++++ Record excerpts ++++

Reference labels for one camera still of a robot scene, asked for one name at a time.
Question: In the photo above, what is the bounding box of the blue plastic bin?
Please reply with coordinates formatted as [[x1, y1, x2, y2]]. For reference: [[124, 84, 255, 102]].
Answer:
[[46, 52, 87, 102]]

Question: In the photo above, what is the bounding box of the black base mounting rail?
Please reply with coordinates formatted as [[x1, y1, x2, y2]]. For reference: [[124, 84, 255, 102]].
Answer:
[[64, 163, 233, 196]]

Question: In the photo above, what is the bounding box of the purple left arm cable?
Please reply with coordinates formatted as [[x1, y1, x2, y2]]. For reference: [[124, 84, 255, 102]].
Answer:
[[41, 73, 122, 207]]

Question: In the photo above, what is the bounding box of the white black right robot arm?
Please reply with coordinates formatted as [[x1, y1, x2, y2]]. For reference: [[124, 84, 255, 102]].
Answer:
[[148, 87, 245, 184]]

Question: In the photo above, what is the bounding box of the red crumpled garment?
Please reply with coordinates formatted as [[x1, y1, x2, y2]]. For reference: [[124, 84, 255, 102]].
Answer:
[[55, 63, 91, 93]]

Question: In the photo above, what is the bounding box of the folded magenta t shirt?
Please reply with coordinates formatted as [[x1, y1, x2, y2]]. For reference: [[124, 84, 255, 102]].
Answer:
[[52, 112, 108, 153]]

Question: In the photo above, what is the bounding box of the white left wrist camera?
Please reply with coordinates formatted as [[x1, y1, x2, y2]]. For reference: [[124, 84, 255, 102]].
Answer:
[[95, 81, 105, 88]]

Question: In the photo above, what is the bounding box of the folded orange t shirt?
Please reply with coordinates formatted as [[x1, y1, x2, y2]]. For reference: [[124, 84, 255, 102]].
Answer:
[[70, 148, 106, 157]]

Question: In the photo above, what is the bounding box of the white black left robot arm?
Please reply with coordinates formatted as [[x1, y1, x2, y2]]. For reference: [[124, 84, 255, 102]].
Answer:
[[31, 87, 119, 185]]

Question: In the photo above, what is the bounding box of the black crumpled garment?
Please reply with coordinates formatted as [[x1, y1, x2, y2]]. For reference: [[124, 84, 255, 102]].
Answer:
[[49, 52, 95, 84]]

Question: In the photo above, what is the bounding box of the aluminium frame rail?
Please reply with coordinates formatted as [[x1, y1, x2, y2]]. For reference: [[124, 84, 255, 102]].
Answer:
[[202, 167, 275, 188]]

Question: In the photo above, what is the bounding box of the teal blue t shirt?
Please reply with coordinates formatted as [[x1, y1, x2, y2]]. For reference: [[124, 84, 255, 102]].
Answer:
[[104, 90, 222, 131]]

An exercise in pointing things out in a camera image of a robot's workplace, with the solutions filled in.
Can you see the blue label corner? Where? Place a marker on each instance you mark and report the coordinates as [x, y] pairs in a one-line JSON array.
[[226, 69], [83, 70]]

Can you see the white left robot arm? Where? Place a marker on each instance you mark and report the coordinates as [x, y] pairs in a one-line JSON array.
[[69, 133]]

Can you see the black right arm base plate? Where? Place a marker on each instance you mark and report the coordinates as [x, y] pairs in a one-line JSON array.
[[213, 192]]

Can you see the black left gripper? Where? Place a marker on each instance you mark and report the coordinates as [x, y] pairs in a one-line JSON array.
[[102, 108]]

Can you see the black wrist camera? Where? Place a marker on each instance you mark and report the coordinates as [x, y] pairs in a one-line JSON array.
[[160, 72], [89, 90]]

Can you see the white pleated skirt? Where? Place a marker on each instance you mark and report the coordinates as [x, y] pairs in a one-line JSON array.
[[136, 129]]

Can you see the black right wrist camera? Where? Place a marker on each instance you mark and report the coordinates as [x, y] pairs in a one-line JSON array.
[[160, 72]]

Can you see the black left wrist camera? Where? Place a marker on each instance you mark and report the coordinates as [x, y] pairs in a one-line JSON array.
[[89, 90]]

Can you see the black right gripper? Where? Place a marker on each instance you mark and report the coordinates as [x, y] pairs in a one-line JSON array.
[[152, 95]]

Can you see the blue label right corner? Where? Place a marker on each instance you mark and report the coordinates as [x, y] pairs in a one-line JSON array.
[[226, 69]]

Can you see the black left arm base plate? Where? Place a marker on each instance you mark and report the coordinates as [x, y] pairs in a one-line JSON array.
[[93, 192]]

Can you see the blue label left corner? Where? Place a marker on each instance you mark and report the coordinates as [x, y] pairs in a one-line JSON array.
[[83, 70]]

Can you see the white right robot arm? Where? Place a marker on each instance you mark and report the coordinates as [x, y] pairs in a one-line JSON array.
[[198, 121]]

++++

- **What is required**:
Check every line of the data, and copy the ones that contain "folded".

- **Response to the task**:
Question: In the photo above, what is the bounding box of the folded magenta t shirt?
Question: In the photo above, what is the bounding box of the folded orange t shirt?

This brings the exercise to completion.